Alfred the Great was King of Wessex and was also procalimed the first "King of England". Alfred died on 26 October 899, though the year is uncertain. How he died is unknown.
His predecessor, Ethelred I was only King of Wessex.
Athelstan (ATG's grandson) is generally regarded as the first de facto English king. He died in 940 but not in battle. The Edmund I (Deed-Doer) was murdered by a thief in 946, then Edred I died of ill health in 955, then Edwy died in 959, Edgar I died in 975, King Edward I (the Martyr) was stabbed in the back but not in battle in 978, Ethelred II (the unready) also just died in 1016, King Edmund II died of natural causes in Oxford in 1016, Canute the Great died naturally in 1035, as did Harold I (Harefoot) in 1040, Harthacanute in 1042 and Edward III (the Confessor) in 1066.
Harold Godwinson, or Harold II of England, was the last Anglo-Saxon King of England. He ruled from January 5 to October 14, 1066 when he was killed at the Battle of Hastings.
Seems quite a difference of opinion on the net as to whether Ethelred was a king of England or just Wessex.

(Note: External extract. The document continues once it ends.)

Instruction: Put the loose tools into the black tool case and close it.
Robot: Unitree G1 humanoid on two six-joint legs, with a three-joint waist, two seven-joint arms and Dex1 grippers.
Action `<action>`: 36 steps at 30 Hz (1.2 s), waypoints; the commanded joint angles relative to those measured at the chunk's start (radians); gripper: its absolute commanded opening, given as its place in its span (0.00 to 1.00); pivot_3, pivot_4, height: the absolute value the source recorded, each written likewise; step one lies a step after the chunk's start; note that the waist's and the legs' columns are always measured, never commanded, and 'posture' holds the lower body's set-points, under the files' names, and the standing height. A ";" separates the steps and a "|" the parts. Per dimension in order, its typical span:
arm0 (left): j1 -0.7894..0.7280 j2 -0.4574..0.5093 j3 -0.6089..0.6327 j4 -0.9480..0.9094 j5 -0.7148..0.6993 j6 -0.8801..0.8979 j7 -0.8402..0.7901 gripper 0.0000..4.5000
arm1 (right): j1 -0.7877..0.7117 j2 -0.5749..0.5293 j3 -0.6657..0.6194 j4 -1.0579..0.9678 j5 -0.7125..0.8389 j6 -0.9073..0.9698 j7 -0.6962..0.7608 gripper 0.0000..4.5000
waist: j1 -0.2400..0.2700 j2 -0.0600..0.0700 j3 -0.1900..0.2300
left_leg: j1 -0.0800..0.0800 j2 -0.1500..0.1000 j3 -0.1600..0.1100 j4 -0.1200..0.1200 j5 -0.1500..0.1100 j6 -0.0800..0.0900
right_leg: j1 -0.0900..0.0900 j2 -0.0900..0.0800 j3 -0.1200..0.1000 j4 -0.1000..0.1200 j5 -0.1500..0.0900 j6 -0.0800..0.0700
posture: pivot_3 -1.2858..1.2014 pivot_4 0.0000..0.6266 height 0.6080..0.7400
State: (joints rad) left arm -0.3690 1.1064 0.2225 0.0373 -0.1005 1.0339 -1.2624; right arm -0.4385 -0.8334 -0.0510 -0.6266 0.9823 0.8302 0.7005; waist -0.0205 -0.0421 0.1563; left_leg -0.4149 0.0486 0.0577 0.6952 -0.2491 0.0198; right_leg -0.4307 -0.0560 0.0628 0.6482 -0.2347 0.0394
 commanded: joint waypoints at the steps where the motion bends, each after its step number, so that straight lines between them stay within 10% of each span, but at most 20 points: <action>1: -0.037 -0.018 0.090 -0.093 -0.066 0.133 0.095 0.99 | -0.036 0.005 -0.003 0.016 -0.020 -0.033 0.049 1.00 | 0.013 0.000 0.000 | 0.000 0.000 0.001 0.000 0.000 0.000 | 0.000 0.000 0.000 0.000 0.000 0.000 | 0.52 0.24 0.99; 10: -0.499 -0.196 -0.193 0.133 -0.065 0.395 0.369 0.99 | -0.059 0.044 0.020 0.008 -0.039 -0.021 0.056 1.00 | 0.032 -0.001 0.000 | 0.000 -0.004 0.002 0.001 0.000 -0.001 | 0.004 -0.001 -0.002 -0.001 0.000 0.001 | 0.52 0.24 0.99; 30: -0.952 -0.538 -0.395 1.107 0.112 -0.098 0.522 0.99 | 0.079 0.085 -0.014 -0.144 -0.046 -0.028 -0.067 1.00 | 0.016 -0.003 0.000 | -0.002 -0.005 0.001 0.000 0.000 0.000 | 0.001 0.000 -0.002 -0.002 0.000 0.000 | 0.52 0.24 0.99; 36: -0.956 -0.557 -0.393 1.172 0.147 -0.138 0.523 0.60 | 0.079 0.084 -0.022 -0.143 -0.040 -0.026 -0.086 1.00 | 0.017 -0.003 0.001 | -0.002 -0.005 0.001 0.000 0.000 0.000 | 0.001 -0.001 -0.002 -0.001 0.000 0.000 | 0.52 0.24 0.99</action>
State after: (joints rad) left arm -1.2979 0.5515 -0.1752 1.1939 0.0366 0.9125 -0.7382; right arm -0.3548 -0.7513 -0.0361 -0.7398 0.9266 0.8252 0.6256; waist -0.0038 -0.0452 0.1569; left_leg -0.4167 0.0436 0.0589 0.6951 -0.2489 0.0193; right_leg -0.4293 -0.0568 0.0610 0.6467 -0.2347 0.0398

Burkes peerage have him as a king of England:
http://www.burkes-peerage.net/sites/common/sitepages/roking01.asp
Given that his Grandfather Egbert was the first recognised king of England (Not Alfred) it may be that he was king of England in name rather than being able to completely impose his authority.
Ethelred was Alfred's brother
Still he died of battle wounds rather than actually in battle so it looks like we agree on Harold
Though frequently fighting among themselves, the Anglo-Saxons accept in principle the idea that one of their kings is the overlord of all the English with the title bretwalda, meaning 'ruler of Britain'. According to Bede, the first such ruler is a king of West Sussex by the name of Aelli. In the late 5th century Aelli is accepted as the bretwalda of all the English south of the Humber.
I guess it does depend on where you get your info.